Saved data entries:
+++

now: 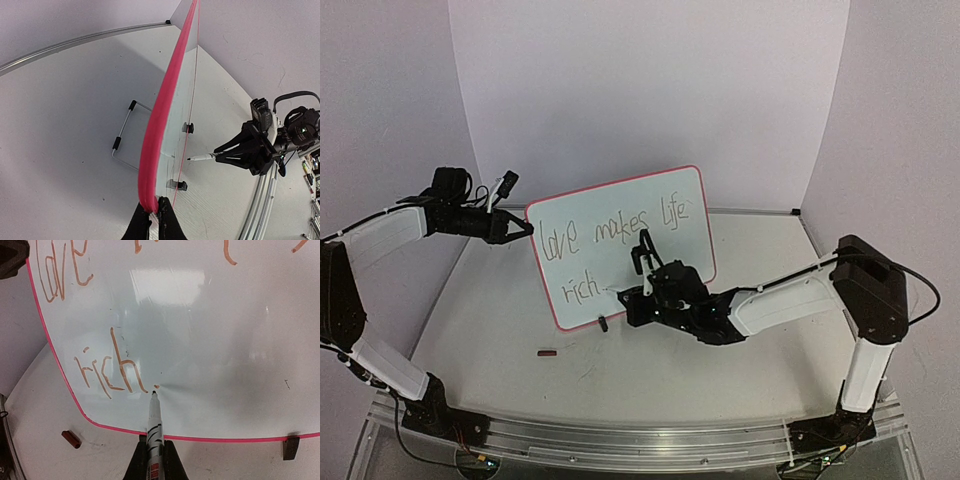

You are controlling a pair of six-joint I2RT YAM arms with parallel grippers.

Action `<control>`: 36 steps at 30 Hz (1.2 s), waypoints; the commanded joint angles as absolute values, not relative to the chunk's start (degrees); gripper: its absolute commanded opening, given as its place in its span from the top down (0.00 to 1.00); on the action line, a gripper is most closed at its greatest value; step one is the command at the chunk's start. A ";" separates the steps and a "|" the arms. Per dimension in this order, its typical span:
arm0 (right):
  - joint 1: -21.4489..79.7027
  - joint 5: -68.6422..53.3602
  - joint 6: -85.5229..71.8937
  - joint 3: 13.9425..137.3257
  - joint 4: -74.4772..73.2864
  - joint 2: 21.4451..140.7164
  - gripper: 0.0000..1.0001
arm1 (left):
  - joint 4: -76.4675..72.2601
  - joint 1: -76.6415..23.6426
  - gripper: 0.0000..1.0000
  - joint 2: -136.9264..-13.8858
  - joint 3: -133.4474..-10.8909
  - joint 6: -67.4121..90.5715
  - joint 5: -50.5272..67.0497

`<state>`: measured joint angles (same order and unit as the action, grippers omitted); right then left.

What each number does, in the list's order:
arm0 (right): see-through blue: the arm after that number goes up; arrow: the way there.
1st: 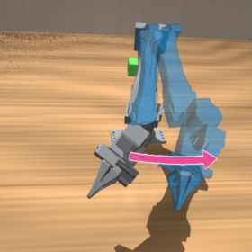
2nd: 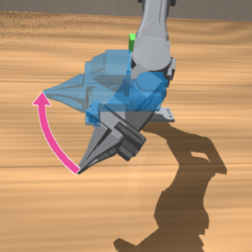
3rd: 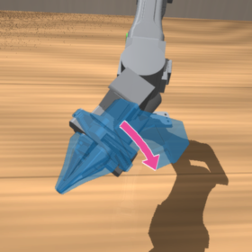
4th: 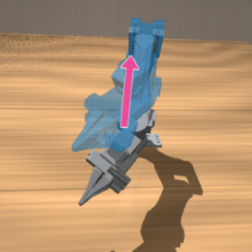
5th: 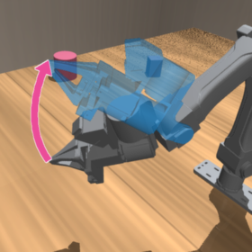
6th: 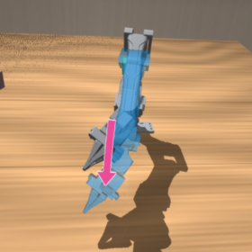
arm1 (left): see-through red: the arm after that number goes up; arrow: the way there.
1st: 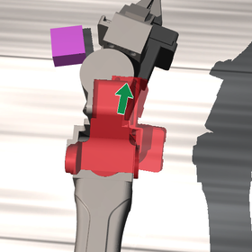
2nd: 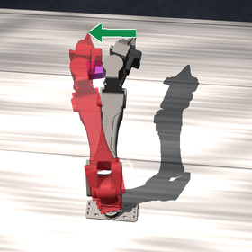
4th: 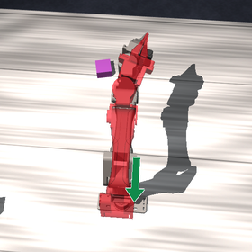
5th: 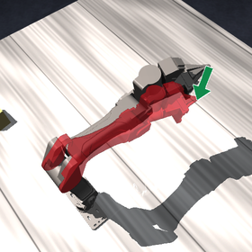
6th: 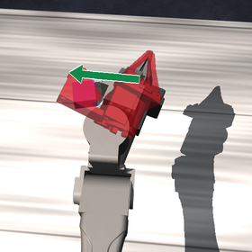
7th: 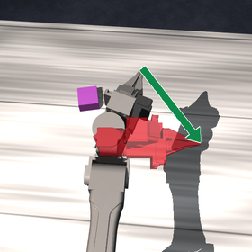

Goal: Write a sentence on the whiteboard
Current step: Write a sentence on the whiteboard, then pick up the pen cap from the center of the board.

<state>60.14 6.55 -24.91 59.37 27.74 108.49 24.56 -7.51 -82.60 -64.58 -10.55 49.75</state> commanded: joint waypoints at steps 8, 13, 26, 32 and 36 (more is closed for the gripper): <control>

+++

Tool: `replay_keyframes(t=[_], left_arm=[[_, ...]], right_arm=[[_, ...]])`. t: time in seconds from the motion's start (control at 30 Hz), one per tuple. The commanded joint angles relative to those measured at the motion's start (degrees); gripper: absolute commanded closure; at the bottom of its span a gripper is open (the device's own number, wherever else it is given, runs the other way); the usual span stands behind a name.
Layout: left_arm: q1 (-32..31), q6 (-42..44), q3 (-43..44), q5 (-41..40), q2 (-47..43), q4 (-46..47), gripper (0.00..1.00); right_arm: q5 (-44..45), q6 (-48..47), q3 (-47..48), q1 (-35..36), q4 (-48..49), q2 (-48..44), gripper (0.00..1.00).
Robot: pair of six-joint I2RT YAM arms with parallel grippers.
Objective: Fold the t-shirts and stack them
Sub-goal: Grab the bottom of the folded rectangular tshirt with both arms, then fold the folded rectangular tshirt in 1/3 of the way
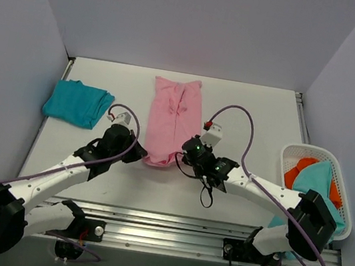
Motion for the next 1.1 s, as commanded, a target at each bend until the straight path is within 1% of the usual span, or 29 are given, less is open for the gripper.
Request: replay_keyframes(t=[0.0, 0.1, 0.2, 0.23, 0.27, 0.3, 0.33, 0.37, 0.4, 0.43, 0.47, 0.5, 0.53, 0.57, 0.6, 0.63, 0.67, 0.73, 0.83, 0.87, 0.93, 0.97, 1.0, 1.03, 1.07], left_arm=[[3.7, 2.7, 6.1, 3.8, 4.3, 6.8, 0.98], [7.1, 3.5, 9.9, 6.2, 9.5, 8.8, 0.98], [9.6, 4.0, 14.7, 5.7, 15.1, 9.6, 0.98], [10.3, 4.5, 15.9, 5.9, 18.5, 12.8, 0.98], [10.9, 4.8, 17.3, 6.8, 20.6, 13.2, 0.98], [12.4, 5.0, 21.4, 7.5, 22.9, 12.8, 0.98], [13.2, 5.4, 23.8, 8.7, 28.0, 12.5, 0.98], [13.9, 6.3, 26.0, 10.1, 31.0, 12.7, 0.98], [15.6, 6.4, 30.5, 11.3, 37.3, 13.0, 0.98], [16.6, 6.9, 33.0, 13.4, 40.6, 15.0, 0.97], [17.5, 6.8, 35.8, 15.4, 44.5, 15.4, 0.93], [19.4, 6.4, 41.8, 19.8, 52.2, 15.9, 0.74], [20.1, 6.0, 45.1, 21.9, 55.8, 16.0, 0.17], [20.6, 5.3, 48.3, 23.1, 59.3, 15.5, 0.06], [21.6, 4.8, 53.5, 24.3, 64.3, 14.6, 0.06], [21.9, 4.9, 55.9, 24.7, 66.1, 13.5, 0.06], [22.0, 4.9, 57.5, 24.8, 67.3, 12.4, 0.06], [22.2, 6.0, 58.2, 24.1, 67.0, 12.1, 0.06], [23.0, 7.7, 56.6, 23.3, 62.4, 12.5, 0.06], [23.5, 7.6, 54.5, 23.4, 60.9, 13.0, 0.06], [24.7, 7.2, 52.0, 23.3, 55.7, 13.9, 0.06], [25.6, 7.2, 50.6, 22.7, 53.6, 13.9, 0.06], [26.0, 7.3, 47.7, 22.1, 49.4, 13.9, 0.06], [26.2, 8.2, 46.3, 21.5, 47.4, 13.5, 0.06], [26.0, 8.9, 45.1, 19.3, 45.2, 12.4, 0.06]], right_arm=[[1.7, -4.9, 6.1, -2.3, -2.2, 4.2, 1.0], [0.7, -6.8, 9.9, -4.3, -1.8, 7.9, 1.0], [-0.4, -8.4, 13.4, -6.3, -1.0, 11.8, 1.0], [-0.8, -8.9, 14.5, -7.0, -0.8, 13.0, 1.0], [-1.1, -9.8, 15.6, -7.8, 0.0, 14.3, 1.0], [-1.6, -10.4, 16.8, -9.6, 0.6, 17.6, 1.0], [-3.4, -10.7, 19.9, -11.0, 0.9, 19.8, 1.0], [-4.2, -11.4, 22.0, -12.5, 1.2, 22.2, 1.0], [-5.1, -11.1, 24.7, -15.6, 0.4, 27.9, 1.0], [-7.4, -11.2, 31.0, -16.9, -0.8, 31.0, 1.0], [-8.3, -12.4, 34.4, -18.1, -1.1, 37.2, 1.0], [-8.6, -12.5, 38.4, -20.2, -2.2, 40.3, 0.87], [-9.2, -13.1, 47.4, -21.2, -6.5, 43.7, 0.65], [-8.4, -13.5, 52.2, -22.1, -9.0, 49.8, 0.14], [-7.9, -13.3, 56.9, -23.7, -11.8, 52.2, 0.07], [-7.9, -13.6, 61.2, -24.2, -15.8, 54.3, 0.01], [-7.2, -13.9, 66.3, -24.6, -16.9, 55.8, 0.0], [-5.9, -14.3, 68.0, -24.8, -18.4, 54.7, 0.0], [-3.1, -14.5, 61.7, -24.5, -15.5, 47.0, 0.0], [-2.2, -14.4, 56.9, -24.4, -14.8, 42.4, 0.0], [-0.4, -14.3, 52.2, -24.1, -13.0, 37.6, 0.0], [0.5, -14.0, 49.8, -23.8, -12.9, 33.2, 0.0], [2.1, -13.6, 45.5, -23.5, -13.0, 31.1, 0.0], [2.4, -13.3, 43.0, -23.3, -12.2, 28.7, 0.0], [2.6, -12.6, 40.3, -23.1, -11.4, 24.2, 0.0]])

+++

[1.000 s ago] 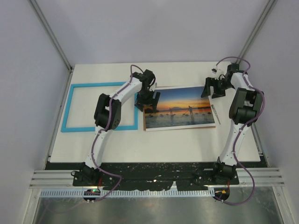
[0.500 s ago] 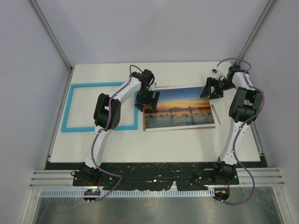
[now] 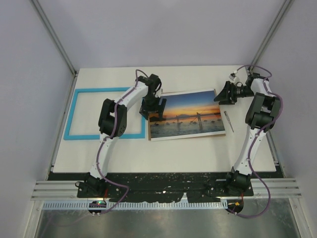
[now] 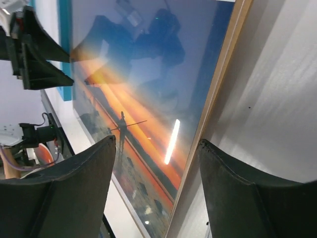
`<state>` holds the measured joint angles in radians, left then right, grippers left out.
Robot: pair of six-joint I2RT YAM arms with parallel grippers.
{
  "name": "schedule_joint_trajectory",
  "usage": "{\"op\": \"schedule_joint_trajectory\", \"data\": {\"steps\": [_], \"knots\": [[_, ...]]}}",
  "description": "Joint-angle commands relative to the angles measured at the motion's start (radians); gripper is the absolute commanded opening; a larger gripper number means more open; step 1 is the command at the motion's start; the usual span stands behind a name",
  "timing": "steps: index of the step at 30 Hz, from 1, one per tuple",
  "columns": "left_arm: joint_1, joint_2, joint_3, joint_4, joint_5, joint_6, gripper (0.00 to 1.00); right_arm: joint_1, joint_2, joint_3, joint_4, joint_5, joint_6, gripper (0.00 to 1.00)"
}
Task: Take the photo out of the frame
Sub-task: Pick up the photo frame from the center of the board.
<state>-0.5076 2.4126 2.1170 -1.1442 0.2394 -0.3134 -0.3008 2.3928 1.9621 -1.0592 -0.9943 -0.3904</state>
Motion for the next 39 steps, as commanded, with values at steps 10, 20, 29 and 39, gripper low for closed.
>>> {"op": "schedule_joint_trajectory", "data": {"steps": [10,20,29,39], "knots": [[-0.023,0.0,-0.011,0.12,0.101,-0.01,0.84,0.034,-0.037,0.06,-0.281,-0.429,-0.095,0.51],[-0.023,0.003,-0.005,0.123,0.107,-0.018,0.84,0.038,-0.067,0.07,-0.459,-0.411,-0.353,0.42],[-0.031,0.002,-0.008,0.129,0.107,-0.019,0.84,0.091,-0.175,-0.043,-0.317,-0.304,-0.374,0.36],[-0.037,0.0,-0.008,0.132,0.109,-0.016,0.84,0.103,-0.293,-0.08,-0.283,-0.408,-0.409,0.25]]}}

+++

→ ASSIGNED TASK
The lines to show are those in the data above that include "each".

→ EXERCISE RESULT
What each number does, in the list's order:
Motion for the next 1.1 s, as commanded, a target at each bend until the straight path is within 1% of the usual span, or 29 are given, less is open for the gripper.

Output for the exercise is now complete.